● How to complete this task
Please retype all of the entries that follow, leaving the images out.

● Records from a collection
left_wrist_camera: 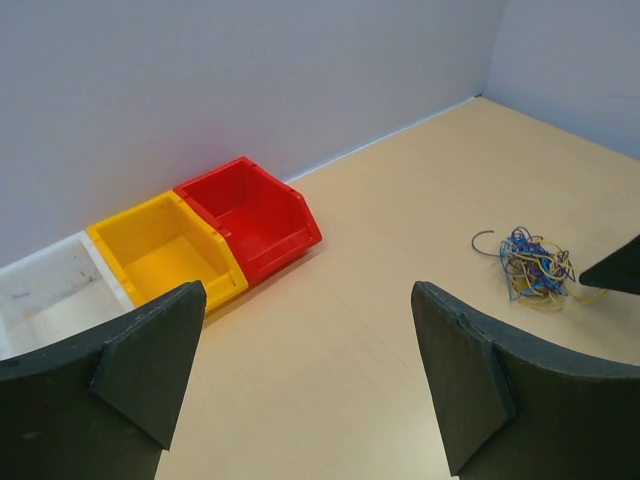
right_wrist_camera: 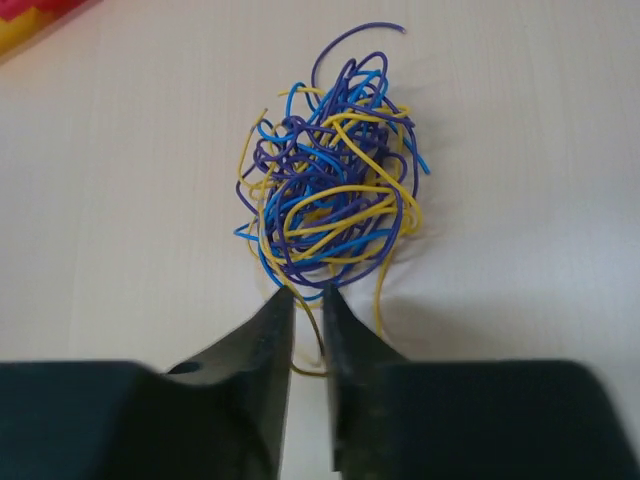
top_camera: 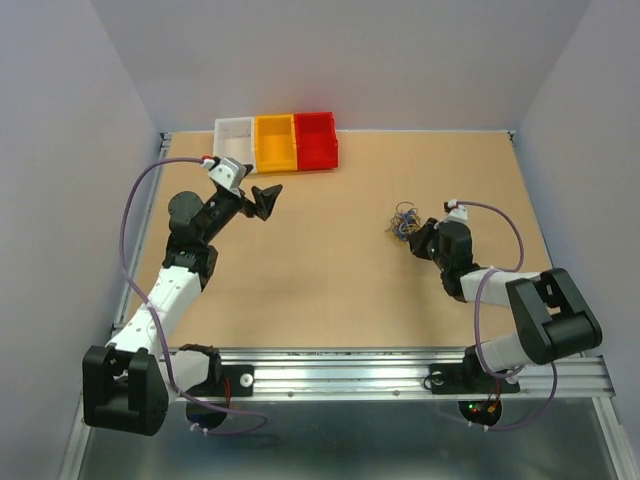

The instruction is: Untangle the cables

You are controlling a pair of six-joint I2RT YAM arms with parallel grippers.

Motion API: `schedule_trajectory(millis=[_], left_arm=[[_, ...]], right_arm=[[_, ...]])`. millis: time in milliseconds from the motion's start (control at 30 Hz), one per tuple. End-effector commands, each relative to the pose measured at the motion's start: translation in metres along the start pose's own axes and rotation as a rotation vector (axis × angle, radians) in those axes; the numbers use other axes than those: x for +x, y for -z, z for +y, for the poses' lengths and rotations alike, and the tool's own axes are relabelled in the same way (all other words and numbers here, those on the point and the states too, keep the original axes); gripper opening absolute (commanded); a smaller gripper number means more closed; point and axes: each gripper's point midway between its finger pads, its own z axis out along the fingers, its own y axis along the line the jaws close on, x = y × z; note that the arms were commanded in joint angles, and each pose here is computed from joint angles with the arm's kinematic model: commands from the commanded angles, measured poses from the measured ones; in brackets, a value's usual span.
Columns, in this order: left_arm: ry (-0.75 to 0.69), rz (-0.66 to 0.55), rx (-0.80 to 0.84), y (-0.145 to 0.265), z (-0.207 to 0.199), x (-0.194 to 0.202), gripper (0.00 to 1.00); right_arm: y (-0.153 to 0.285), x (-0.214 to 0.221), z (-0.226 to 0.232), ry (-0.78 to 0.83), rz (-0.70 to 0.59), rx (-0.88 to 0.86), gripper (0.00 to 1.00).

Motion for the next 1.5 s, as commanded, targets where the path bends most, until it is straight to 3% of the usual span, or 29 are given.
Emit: schedule_trajectory(millis=[0, 100, 267, 333, 367, 400, 433, 533, 600, 667, 767, 867, 900, 933, 1333, 1400, 1467], left_arm=[[-0.1, -0.031, 0.052, -0.01, -0.015, -0.011, 0.93], [-0.122, -0.021, 0.055, -0.014, -0.021, -0.008, 0.92], [-0.155, -0.009, 0.126, -0.014, -0.038, -0.001, 0.91], [-0.193, -0.004, 0.187, -0.013, -0.047, 0.004, 0.89], [-0.199, 0.003, 0.217, -0.012, -0.054, 0.009, 0.89], [-0.206, 0.004, 0.232, -0.012, -0.057, 0.011, 0.89], [-0.218, 0.004, 0.248, -0.013, -0.062, 0.013, 0.89], [-0.23, 0.014, 0.251, -0.015, -0.066, 0.018, 0.9], [-0.233, 0.024, 0.256, -0.017, -0.069, 0.023, 0.89], [-0.239, 0.03, 0.262, -0.018, -0.072, 0.025, 0.89], [-0.252, 0.038, 0.27, -0.019, -0.077, 0.029, 0.9], [-0.275, 0.059, 0.275, -0.022, -0.082, 0.038, 0.9], [-0.283, 0.083, 0.25, -0.028, -0.083, 0.046, 0.9], [-0.286, 0.1, 0.24, -0.03, -0.082, 0.05, 0.9], [-0.298, 0.348, 0.312, -0.056, -0.1, 0.122, 0.88], [-0.278, 0.419, 0.325, -0.062, -0.101, 0.141, 0.87], [-0.257, 0.452, 0.33, -0.066, -0.101, 0.15, 0.86]], right_arm=[[-0.019, -0.034, 0.04, 0.042, -0.097, -0.13, 0.12], [-0.017, -0.009, 0.085, 0.126, -0.015, -0.312, 0.0], [0.029, 0.03, 0.186, 0.293, 0.078, -0.699, 0.01], [0.045, 0.033, 0.2, 0.313, 0.077, -0.758, 0.11], [0.059, 0.029, 0.206, 0.317, 0.057, -0.788, 0.23], [0.065, 0.027, 0.207, 0.316, 0.046, -0.797, 0.54], [0.07, 0.024, 0.205, 0.316, 0.028, -0.794, 0.63], [0.08, 0.012, 0.191, 0.294, -0.034, -0.727, 0.73], [0.07, -0.006, 0.169, 0.257, -0.105, -0.569, 0.78], [0.056, -0.01, 0.145, 0.248, -0.117, -0.416, 0.79], [0.038, 0.0, 0.138, 0.271, -0.064, -0.351, 0.79], [0.02, 0.014, 0.142, 0.279, 0.003, -0.34, 0.71], [0.015, 0.017, 0.144, 0.283, 0.018, -0.342, 0.63], [0.01, 0.025, 0.149, 0.295, 0.052, -0.367, 0.6], [-0.015, 0.065, 0.168, 0.371, 0.192, -0.486, 0.68], [-0.018, 0.069, 0.166, 0.379, 0.202, -0.484, 0.63], [-0.018, 0.071, 0.167, 0.378, 0.212, -0.49, 0.49]])
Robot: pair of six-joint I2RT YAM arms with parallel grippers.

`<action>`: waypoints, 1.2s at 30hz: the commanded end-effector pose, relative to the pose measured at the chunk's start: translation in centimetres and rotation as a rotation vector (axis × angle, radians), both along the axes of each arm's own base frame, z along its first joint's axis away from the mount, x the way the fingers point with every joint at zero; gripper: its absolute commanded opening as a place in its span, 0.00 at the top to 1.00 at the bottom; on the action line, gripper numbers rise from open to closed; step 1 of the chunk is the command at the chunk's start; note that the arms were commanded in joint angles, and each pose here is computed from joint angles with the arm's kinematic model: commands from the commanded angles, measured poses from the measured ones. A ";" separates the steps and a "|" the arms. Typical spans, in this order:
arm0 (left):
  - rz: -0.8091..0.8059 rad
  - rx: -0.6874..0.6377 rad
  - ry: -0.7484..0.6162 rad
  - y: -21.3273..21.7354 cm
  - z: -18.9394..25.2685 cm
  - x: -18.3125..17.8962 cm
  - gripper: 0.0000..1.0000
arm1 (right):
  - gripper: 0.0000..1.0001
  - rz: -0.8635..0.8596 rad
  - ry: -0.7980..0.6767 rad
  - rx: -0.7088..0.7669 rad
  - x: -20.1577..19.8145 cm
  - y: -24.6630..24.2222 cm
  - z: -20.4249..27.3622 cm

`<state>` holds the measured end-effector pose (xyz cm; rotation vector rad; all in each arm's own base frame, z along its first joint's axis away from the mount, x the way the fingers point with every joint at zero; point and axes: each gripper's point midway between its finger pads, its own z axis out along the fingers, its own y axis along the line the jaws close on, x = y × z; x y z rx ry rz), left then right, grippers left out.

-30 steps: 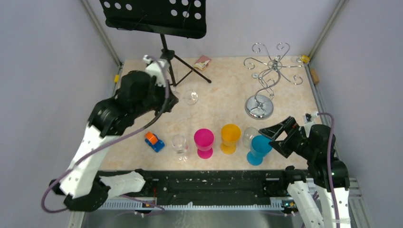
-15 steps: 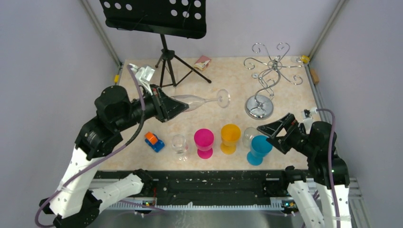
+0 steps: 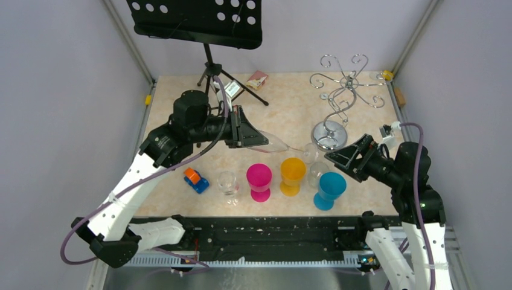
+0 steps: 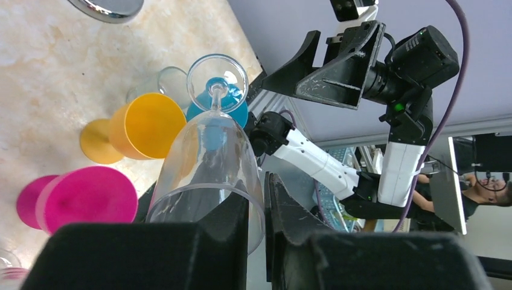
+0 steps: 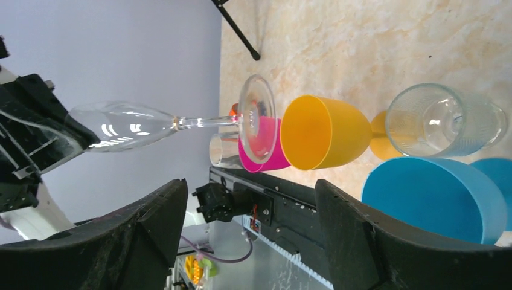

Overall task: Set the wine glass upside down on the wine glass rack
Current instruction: Turn the wine glass upside down at the wine rack.

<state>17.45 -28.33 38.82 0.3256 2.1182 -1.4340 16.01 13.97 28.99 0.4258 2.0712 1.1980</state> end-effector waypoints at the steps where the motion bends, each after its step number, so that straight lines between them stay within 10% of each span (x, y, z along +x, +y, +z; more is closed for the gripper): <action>1: -0.029 -0.085 -0.008 -1.0 1.8 -0.3 1.00 | 0.25 0.046 -0.106 0.015 0.0 0.6 2.6; 36: -0.082 -0.105 0.033 -3.9 1.7 -1.0 1.00 | 1.00 0.114 0.044 0.069 0.3 1.8 -2.2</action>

● Answer box
left_wrist_camera: 
right_wrist_camera: 
top_camera: 

The instruction is: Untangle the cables

You are controlling a pair of six-joint I2RT YAM arms with parallel grippers.

Motion API: `schedule_trajectory(millis=[_], left_arm=[[_, ...]], right_arm=[[_, ...]])`. millis: time in milliseconds from the motion's start (control at 30 Hz), one per tuple. End-effector commands, each relative to the pose measured at the motion's start: translation in metres along the start pose's own axes and rotation as a rotation vector (axis × angle, radians) in those axes; the numbers use other axes than those: x for +x, y for -z, z for +y, for the poses' lengths and rotations alike, and the tool's own axes are relabelled in the same way (all other words and numbers here, those on the point and the states too, keep the original axes); gripper opening absolute (commanded); a smaller gripper number means more closed; point and axes: each gripper's point midway between its finger pads, its own z axis out along the fingers, its own y axis along the line the jaws close on, x = y × z; note that the arms were commanded in joint angles, and each pose here is computed from joint angles with the arm's kinematic model: commands from the commanded angles, measured poses from the measured ones; in brackets, a value's usual span.
Columns, in this order: left_arm: ry (-0.75 to 0.69), rz (-0.66 to 0.55), rx (-0.80 to 0.84), y (-0.145 to 0.265), z (-0.207 to 0.199), x (-0.194 to 0.202), gripper (0.00 to 1.00); right_arm: y (-0.153 to 0.285), x (-0.214 to 0.221), z (-0.226 to 0.232), ry (-0.78 to 0.83), rz (-0.70 to 0.59), rx (-0.88 to 0.86), gripper (0.00 to 1.00).

Motion for the next 1.5 s, as commanded, targets where the path bends most, until it is straight to 3% of the usual span, or 29 are given.
Emit: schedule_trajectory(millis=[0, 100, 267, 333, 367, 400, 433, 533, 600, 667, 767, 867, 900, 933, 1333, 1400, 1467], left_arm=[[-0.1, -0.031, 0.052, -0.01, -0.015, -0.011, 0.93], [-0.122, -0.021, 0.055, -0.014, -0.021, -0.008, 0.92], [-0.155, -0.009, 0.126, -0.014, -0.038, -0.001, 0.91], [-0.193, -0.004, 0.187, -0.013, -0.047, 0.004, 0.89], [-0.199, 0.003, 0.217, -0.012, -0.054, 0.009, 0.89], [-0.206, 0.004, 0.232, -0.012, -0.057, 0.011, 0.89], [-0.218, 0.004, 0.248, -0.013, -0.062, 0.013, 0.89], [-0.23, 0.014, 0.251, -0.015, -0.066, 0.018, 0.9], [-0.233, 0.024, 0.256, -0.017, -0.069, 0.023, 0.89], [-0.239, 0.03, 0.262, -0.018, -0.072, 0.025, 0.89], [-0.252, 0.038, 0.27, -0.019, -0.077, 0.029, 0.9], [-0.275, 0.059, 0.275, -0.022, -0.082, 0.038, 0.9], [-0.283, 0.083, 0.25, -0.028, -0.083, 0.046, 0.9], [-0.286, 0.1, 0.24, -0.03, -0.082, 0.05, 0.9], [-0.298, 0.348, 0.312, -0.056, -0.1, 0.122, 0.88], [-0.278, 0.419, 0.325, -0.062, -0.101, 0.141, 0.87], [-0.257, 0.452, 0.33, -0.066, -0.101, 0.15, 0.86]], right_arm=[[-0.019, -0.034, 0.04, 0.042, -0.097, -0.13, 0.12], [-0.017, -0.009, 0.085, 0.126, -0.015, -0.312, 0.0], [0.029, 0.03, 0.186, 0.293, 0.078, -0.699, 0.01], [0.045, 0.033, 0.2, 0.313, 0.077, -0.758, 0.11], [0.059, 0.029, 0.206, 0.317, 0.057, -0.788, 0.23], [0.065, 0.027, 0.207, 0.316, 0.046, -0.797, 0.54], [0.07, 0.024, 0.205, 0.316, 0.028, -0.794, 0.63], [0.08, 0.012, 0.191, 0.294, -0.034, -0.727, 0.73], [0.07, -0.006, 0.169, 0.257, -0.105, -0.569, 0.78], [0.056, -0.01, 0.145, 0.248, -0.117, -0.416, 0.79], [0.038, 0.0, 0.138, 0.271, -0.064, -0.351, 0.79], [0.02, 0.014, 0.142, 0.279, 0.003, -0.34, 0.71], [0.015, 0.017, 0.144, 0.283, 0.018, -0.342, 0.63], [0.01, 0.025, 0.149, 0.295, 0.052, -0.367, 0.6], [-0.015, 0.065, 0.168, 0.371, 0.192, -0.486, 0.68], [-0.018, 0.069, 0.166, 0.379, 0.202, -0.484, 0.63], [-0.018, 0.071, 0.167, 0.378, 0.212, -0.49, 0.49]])
Robot: pair of six-joint I2RT YAM arms with parallel grippers.

`<action>`: waypoints, 1.2s at 30hz: the commanded end-effector pose, relative to the pose measured at the chunk's start: translation in centimetres and rotation as a rotation vector (axis × angle, radians), both along the axes of each arm's own base frame, z along its first joint's axis away from the mount, x the way the fingers point with every joint at zero; gripper: its absolute commanded opening as a place in its span, 0.00 at the top to 1.00 at the bottom; on the action line, gripper numbers rise from open to closed; step 1 of the chunk is the command at the chunk's start; note that the arms were commanded in joint angles, and each pose here is computed from joint angles with the arm's kinematic model: commands from the commanded angles, measured poses from the measured ones. A ";" separates the steps and a "|" the arms. Typical spans, in this order:
arm0 (left):
  - rz: -0.8091..0.8059 rad
  - rx: -0.6874..0.6377 rad
  - ry: -0.7484..0.6162 rad
  - y: -21.3273..21.7354 cm
  - z: -18.9394..25.2685 cm
  - x: -18.3125..17.8962 cm
  - gripper: 0.0000..1.0000
arm1 (right):
  - gripper: 0.0000..1.0001
  - rz: -0.8635..0.8596 rad
  - ry: -0.7980..0.6767 rad
  - rx: -0.7088..0.7669 rad
  - x: -20.1577..19.8145 cm
  - y: -24.6630..24.2222 cm
  - z: -20.4249..27.3622 cm

`<state>` holds the measured end-effector pose (xyz cm; rotation vector rad; all in each arm's own base frame, z along its first joint's axis away from the mount, x the way the fingers point with every joint at zero; point and axes: each gripper's point midway between its finger pads, its own z axis out along the fingers, its own y axis along the line the jaws close on, x = y × z; x y z rx ry rz), left then right, grippers left out.

-30 steps: 
-15 steps: 
+0 steps: 
+0 steps: 
+0 steps: 

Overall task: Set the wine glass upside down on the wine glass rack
Current instruction: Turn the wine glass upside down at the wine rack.

<state>17.45 -28.33 38.82 0.3256 2.1182 -1.4340 16.01 13.97 28.99 0.4258 2.0712 1.1980</state> end-effector waypoints at the steps where the motion bends, each after its step number, so that straight lines between them stay within 10% of each span (x, y, z along +x, +y, +z; more is closed for the gripper): <action>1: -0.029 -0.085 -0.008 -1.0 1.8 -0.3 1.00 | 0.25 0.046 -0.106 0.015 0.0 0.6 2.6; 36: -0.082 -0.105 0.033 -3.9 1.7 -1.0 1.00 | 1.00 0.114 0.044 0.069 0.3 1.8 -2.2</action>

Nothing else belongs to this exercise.